On Wed, Aug 08, 2018 at 08:27:36PM +0300, Leon Romanovsky wrote:
> On Wed, Aug 08, 2018 at 11:33:51AM -0500, Alex G. wrote:
> >
> >
> > On 08/08/2018 10:56 AM, Tal Gilboa wrote:
> > > On 8/8/2018 6:41 PM, Leon Romanovsky wrote:
> > > > On Wed, Aug 08, 2018 at 05:23:12PM +0300, Tal Gilboa wrote:
> > > > > On 8/8/2018 9:08 AM, Leon Romanovsky wrote:
> > > > > > On Mon, Aug 06, 2018 at 06:25:42PM -0500, Alexandru Gagniuc wrote:
> > > > > > > This is now done by the PCI core to warn of sub-optimal bandwidth.
> > > > > > >
> > > > > > > Signed-off-by: Alexandru Gagniuc <mr.nuke.me@gmail.com>
> > > > > > > ---
> > > > > > >    drivers/net/ethernet/mellanox/mlx5/core/main.c | 4 ----
> > > > > > >    1 file changed, 4 deletions(-)
> > > > > > >
> > > > > >
> > > > > > Thanks,
> > > > > > Reviewed-by: Leon Romanovsky <leonro@mellanox.com>
> > > > > >
> > > > >
> > > > > Alex,
> > > > > I loaded mlx5 driver with and without these series. The report
> > > > > in dmesg is
> > > > > now missing. From what I understood, the status should be
> > > > > reported at least
> > > > > once, even if everything is in order.
> > > >
> > > > It is not what this series is doing and it removes prints completely if
> > > > fabric can deliver more than card is capable.
> > > >
> > > > > We need this functionality to stay.
> > > >
> > > > I'm not sure that you need this information in driver's dmesg output,
> > > > but most probably something globally visible and accessible per-pci
> > > > device.
> > >
> > > Currently we have users that look for it. If we remove the dmesg print
> > > we need this to be reported elsewhere. Adding it to sysfs for example
> > > should be a valid solution for our case.
> >
> > I think a stop-gap measure is to leave the pcie_print_link_status() call in
> > drivers that really need it for whatever reason. Implementing a reliable
> > reporting through sysfs might take some tinkering, and I don't think it's a
> > sufficient reason to block the heart of this series -- being able to detect
> > bottlenecks and link downtraining.
> 
> IMHO, you did right change and it is better to replace this print to some
> more generic solution now while you are doing it and don't leave leftovers.

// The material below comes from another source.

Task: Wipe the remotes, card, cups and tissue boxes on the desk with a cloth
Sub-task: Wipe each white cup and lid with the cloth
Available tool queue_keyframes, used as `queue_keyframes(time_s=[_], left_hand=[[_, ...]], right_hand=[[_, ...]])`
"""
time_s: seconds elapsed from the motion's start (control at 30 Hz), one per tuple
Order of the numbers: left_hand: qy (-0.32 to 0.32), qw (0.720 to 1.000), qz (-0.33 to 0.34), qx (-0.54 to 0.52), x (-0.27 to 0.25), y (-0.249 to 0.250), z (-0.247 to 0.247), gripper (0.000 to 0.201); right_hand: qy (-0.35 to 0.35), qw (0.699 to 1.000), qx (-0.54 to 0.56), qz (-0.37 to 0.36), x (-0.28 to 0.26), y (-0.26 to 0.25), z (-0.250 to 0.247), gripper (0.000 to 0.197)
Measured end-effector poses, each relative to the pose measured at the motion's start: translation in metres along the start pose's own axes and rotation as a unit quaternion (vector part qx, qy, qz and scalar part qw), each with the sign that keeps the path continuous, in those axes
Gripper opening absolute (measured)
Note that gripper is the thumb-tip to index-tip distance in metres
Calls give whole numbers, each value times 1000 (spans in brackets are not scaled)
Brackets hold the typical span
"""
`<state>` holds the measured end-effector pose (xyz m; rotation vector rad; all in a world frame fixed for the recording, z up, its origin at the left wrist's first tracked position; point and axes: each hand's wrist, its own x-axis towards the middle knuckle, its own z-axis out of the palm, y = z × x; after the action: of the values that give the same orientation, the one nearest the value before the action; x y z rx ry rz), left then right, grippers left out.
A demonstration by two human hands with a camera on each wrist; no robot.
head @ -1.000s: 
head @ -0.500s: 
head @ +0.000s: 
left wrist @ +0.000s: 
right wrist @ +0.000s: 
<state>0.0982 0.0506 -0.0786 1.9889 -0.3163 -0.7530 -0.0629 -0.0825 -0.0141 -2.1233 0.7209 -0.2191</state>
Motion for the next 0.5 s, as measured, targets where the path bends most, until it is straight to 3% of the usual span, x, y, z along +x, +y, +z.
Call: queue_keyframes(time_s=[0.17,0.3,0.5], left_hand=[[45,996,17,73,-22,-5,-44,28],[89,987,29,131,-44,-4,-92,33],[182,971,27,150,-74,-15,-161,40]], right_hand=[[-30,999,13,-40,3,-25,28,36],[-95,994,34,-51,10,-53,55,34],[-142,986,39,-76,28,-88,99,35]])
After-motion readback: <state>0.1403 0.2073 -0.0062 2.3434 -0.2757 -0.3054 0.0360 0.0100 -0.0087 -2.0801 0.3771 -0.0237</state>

I'd like to make forward progress on this, so I propose we merge only
the PCI core change (patch 1/9) and drop the individual driver
changes.  That would mean:

  - We'll get a message from every NIC driver that calls
    pcie_print_link_status() as before.

  - We'll get a new message from the core for every downtrained link.

  - If a link leading to the NIC is downtrained, there will be
    duplicate messages.  Maybe that's overkill but it's not terrible.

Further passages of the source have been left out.